Perder a Grace Kelly la obligó a crecer de golpe. Con 25 años, Carolina tuvo que asumir responsabilidades que antes recaían sobre su madre y convertirse en el pilar fundamental de su padre, Raniero III, quien quedó devastado tras la pérdida de su esposa.

Stefano Casiraghi, su segundo marido
En medio del luto, Carolina recuperó la ilusión gracias a Stefano Casiraghi, un empresario y deportista italiano tres años menor que ella. Se casaron en 1983, una unión que supuso un soplo de aire fresco para un Palacio todavía impactado por la viudez de Raniero.

Stefano fue para ella, según cuentan, uno de esos amores fáciles, sin complicaciones. Juntos tuvieron tres hijos —Andrea, Carlota y Pierre— y lograron una estabilidad envidiable, pero la "maldición" de los Grimaldi volvió a aparecer. En 1990, Stefano moría en un accidente de lancha en aguas de Mónaco. Carolina quedó viuda con solo 33 años y con tres hijos pequeños que, en ese momento, no eran oficialmente legítimos para la Iglesia.
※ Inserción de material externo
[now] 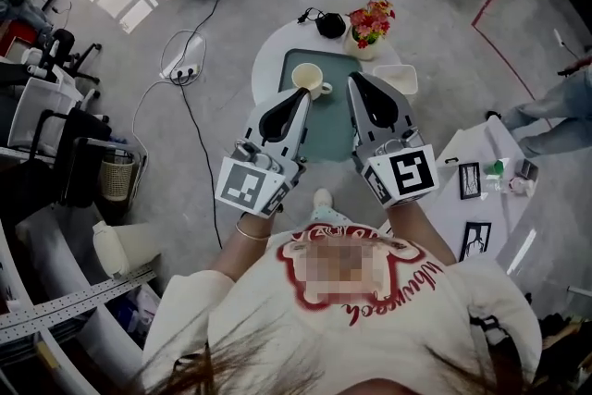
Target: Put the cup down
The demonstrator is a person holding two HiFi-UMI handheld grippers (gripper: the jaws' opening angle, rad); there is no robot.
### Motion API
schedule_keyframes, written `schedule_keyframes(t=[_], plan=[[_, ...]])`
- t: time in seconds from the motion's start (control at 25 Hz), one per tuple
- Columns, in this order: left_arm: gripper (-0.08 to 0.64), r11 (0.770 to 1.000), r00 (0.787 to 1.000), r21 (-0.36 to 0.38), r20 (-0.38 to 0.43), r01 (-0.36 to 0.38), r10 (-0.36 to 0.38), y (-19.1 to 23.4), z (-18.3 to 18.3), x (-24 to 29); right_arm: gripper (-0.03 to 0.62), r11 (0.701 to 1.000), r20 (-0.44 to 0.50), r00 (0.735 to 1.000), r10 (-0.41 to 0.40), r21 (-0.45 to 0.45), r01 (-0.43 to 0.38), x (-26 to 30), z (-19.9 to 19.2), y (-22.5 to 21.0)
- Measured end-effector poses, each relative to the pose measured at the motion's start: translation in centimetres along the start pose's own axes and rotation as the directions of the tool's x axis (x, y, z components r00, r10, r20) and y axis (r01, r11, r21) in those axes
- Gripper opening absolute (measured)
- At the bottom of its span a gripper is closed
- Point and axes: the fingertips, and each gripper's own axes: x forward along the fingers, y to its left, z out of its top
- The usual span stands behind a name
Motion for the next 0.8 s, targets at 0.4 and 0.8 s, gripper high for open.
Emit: schedule_keyframes(t=[0.4,0.8], plan=[[0.014,1.000,1.000,0.021,-0.002,0.018,-0.018,-4.3,2.1,-7.3,0.031,1.000,0.009,1.000,-0.010,-0.005,0.010,-5.2,1.3,6.4],[0.014,0.998,0.998,-0.014,-0.017,0.054,-0.054,-10.3,2.8,-15.9,0.031,1.000,0.016,1.000,-0.026,0.003,0.026,-12.4,2.2,13.9]])
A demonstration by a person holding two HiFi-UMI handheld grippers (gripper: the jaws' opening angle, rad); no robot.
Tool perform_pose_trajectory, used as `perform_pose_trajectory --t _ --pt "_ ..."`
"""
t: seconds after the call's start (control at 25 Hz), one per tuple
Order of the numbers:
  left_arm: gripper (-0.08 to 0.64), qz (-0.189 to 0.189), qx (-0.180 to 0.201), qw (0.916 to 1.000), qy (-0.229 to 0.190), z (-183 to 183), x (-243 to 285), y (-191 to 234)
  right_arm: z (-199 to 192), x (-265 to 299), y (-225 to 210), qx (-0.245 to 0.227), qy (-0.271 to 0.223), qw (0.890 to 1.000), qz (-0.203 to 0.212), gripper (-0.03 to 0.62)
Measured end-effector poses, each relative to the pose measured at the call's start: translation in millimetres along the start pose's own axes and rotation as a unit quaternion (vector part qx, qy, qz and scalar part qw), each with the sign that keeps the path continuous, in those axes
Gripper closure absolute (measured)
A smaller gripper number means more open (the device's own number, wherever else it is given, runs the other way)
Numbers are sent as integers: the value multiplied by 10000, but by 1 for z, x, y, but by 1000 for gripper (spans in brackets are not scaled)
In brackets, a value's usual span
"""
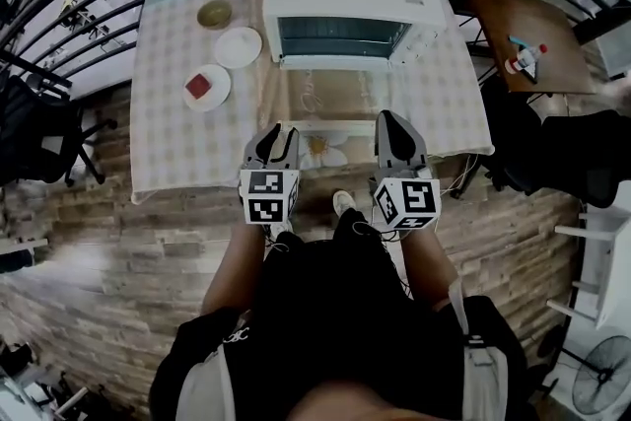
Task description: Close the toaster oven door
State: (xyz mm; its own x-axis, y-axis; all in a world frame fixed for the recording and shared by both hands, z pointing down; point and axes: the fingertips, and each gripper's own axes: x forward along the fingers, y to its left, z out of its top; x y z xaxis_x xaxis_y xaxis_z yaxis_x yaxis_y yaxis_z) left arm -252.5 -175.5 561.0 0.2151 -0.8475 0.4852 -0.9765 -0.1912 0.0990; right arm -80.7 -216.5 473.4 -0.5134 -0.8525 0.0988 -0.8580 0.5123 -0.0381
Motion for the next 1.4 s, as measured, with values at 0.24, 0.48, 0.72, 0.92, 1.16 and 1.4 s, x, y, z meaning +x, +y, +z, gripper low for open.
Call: perform_pose_trajectory --t 0.24,0.48,0.72,0.92,1.16,1.4 --pt "405 -119 -139 9974 701 -65 28 6 -21 -9 -8 147 217 9996 -84 589" --pt "405 -164 -118 9941 1068 -106 45 4 -24 -20 -21 173 282 9990 -304 589" --pt "406 -58 -256 9935 1109 -129 69 12 -24 -34 -40 117 288 9982 -503 589" --pt "405 -78 -277 9958 867 -141 85 29 -24 -51 -53 29 323 9967 -748 589" --pt "405 -260 -958 9917 822 -152 96 32 -26 -68 -66 56 427 9936 -1048 589" --pt "405 -310 -951 9929 637 -145 102 26 -22 -76 -69 25 422 9924 -1153 589"
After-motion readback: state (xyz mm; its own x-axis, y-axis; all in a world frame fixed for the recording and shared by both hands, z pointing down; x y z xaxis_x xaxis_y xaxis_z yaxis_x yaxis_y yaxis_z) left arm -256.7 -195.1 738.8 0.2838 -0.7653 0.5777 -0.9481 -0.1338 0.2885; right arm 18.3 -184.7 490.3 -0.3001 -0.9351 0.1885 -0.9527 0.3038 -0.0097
Ese fue uno de sus grandes quebraderos de cabeza: al no estar anulado su primer matrimonio, sus hijos con Stefano no tenían lugar en la línea de sucesión. Tras años de peleas legales, el Papa Juan Pablo II concedió finalmente la anulación de su boda con Junot y reconoció la legitimidad de sus hijos. Tras el drama, Carolina se refugió en la Provenza francesa, donde mantuvo un discreto romance con el actor Vincent Lindon.
Ernesto de Hannover: separada por conveniencia
En 1999, Carolina volvió a pasar por el altar con un amigo de la infancia: el príncipe Ernesto de Hannover El matrimonio empezó como un sueño de realeza —ella ascendió a Alteza Real—, pero terminó en pesadilla debido a los escándalos de él y sus problemas de temperamento. Juntos tuvieron una hija, Alejandra de Hannover.
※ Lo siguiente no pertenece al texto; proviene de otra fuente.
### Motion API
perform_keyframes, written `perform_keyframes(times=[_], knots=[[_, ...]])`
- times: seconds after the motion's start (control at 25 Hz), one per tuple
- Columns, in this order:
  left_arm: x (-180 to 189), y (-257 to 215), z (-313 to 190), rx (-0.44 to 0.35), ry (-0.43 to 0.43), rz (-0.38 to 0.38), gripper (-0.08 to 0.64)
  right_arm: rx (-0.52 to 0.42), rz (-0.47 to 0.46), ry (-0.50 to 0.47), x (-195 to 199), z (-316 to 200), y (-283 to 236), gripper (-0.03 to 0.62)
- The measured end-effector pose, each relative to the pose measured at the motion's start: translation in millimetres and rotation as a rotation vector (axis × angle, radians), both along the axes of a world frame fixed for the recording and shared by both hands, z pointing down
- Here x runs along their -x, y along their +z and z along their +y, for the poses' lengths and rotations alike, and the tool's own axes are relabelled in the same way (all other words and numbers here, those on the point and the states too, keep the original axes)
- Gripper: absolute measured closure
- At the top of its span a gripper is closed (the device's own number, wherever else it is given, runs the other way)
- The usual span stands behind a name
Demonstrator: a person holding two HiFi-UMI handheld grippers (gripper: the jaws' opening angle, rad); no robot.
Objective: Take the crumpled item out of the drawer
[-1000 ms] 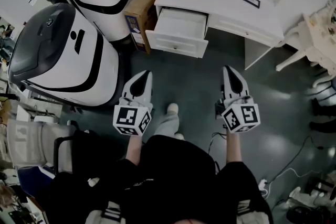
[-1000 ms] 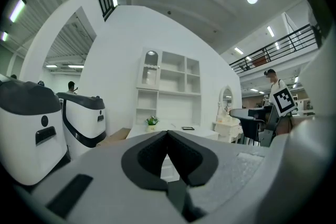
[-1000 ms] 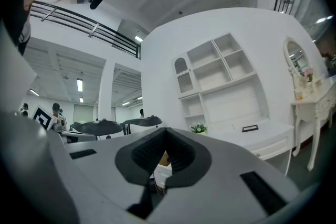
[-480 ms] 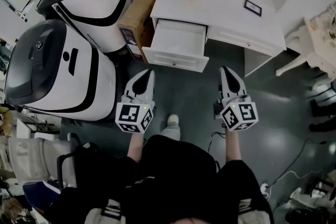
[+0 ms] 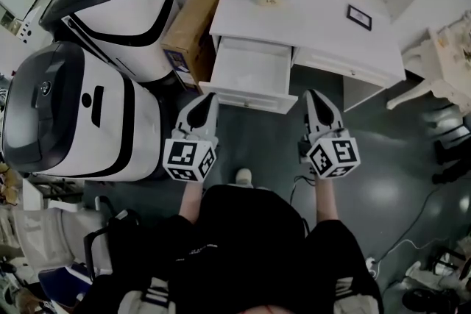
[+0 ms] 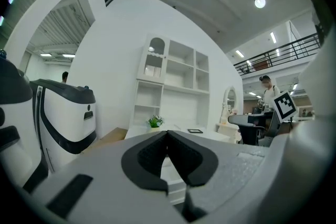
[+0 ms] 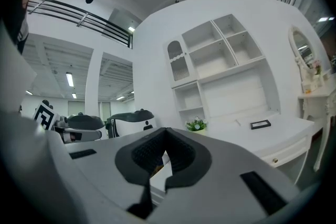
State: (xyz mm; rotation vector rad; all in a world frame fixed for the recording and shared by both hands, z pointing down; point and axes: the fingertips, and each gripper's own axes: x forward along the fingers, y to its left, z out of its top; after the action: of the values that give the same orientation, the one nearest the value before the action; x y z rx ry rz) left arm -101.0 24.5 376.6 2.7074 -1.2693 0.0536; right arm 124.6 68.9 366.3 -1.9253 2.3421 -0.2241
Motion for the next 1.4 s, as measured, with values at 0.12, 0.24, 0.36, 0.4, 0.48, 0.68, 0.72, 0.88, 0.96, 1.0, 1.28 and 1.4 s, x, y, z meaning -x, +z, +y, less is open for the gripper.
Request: perform_keyframes(times=[0.12,0.24,0.36,0.4,0.48,0.68,0.72,0.88,0.96,1.0,1.28,1.4], knots=[[-0.3,9.1,-11.3,0.025,0.005,0.003,0.561,0.015,-0.003,-0.005,2.0,-10.8,7.5,0.6],[-5.3,16.5,-19.2,0.044,0.018,0.01,0.561,0.039,-0.006,-0.009,0.6,-18.9,16.0,0.601],[-8.7,23.0,-27.9,0.063,0.021,0.021,0.561,0.066,0.004,-0.017,-1.8,-28.7,26.2,0.6],[-9.1,25.6,-32.2,0.07,0.018,0.021,0.561,0.076,0.003,-0.018,-2.8,-32.7,29.1,0.601],[-9.6,31.1,-42.1,0.084,0.01,0.02,0.561,0.092,0.0,-0.019,-4.9,-42.2,33.9,0.6],[-15.0,42.8,-71.2,0.115,-0.018,0.017,0.561,0.119,-0.009,-0.046,-11.8,-77.7,47.3,0.6],[-16.8,44.9,-78.1,0.12,-0.024,0.016,0.561,0.123,-0.011,-0.055,-12.7,-86.4,49.5,0.601],[-26.9,57.2,-112.9,0.156,-0.047,0.014,0.561,0.151,-0.01,-0.097,-17.5,-129.3,57.6,0.6],[-31.6,65.1,-130.4,0.18,-0.062,0.011,0.561,0.173,-0.008,-0.123,-19.6,-151.7,64.6,0.601],[-33.9,68.8,-138.6,0.19,-0.069,0.009,0.561,0.183,-0.008,-0.138,-20.1,-162.4,68.3,0.601],[-48.9,93.4,-175.2,0.261,-0.109,-0.01,0.561,0.253,-0.017,-0.25,-13.6,-218.4,92.9,0.601],[-53.3,106.4,-186.7,0.299,-0.12,-0.013,0.561,0.287,-0.013,-0.299,-8.0,-235.2,107.5,0.601]])
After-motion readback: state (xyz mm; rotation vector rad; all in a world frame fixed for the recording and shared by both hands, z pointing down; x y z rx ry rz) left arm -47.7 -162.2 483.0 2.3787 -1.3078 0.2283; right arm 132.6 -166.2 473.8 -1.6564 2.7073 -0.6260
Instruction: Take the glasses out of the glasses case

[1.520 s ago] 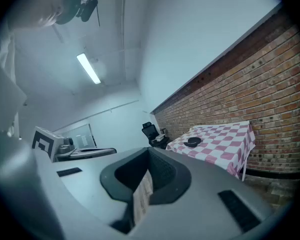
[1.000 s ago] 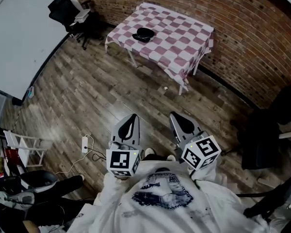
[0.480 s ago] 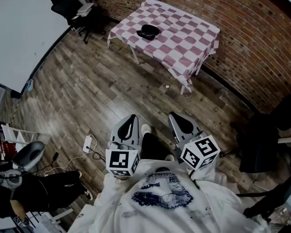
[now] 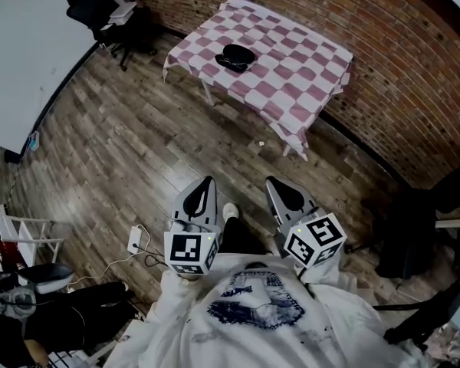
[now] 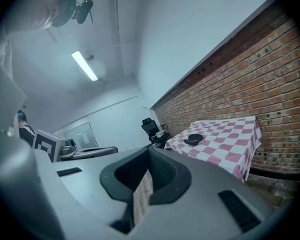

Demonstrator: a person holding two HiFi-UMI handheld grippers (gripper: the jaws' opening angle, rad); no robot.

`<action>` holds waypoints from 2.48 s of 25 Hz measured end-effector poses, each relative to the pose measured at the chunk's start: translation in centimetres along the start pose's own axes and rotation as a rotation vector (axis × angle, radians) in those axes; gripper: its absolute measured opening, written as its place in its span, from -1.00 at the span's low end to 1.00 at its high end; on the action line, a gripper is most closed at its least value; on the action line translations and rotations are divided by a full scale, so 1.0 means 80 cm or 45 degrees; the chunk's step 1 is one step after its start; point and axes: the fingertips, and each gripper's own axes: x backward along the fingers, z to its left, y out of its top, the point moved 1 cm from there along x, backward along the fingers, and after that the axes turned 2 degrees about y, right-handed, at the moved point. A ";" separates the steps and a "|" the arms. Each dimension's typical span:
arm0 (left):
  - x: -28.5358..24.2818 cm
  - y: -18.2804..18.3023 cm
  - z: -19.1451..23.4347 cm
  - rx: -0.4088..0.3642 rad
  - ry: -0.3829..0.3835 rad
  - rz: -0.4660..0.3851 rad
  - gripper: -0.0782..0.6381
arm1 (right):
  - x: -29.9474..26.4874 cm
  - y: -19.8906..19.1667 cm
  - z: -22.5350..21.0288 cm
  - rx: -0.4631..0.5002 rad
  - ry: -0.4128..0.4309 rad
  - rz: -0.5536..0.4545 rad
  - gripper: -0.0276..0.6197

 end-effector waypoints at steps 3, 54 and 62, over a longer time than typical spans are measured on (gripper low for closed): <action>-0.029 0.009 0.033 0.008 -0.015 -0.001 -0.76 | -0.040 0.011 -0.005 0.002 -0.014 0.009 -0.87; -0.293 0.047 0.228 -0.008 -0.183 0.069 -0.76 | -0.330 0.095 -0.114 -0.050 -0.173 -0.026 -0.87; -0.375 0.068 0.239 -0.029 -0.186 0.085 -0.76 | -0.382 0.134 -0.175 -0.057 -0.168 -0.029 -0.87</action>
Llevan más de 15 años haciendo vidas separadas, pero no se divorcian. Se rumorea que Carolina sabe que, si firma los papeles, perdería su título de princesa de Hannover. Mientras Ernesto se dejaba ver públicamente con Claudia Stilianopoulos, ella se mantenía firme en su estatus. Nadie sabe la razón real de por qué siguen legalmente casados, pero el pacto parece beneficiar a ambos.
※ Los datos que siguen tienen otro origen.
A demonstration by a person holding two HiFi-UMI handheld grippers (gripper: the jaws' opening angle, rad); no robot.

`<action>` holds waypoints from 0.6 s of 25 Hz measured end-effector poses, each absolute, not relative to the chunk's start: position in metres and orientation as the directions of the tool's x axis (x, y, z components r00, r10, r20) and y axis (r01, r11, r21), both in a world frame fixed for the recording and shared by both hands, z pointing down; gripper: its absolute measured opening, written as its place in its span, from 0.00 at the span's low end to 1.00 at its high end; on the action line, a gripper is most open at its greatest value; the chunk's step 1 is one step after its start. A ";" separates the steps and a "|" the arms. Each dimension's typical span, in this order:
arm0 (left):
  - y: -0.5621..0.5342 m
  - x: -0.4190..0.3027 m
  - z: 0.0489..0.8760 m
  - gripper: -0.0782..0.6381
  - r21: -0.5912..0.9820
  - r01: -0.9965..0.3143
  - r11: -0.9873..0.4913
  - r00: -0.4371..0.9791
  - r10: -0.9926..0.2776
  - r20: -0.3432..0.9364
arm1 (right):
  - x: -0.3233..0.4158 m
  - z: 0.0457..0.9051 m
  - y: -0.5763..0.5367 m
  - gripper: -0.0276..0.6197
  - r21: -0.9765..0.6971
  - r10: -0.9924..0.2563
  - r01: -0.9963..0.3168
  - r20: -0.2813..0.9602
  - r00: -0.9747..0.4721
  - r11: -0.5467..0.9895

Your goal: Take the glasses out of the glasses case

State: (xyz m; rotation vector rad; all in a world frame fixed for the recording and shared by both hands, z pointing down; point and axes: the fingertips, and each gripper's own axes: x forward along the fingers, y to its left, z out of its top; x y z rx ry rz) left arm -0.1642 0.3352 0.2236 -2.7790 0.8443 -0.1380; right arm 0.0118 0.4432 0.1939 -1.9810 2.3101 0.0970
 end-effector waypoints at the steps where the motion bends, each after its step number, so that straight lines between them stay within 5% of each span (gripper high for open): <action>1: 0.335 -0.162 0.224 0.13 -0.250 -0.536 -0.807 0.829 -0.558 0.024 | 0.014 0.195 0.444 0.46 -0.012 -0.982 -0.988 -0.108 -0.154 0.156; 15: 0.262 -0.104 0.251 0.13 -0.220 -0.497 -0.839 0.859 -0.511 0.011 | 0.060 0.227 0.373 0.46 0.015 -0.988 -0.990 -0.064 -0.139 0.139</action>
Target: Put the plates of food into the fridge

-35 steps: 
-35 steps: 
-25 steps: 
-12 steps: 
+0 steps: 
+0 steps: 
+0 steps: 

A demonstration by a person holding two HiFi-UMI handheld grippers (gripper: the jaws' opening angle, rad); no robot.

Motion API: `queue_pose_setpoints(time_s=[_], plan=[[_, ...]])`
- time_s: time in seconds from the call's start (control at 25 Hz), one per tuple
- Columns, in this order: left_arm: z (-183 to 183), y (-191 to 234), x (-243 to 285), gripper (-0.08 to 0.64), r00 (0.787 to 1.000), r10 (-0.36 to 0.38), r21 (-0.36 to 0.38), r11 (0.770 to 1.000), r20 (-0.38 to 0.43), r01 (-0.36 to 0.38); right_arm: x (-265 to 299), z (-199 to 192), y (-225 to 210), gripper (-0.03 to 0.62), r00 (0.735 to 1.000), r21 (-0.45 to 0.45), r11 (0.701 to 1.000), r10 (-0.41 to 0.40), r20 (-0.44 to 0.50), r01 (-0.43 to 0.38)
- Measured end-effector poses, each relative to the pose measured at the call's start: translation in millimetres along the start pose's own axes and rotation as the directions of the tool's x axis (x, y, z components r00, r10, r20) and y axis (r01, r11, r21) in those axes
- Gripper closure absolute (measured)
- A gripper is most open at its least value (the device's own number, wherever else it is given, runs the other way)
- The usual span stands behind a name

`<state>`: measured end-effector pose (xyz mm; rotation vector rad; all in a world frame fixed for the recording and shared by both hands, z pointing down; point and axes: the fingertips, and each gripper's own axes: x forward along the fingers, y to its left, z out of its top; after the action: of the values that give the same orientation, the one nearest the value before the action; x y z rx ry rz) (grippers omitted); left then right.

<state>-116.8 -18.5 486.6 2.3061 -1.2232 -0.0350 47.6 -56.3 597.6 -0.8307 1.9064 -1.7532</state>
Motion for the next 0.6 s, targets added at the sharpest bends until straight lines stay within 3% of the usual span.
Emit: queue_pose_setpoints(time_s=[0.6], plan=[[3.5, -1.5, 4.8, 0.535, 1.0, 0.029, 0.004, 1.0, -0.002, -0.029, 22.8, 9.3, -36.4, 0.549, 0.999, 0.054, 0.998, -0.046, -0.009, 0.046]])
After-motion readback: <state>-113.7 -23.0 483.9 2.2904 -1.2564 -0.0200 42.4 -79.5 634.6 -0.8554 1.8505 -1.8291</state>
Desplazada por Charlène y rumores de tensión
Desde que Alberto se casó con Charlene, Carolina dejó de ser la "primera dama" oficial. Con la llegada de los mellizos Jacques y Gabriella, quedó además desplazada en la línea de sucesión.

Los rumores de una relación tensa entre ambas son constantes. Se especula con gestos de Charlene para marcar distancias, como cuando en su boda cedió el lugar de honor a su propia madre en vez de a Carolina. Pese a todo, la princesa de Hannover sigue mostrando cordialidad en público, demostrando que, aunque Charlene ostente el título, ella sigue siendo la figura indispensable en el principado.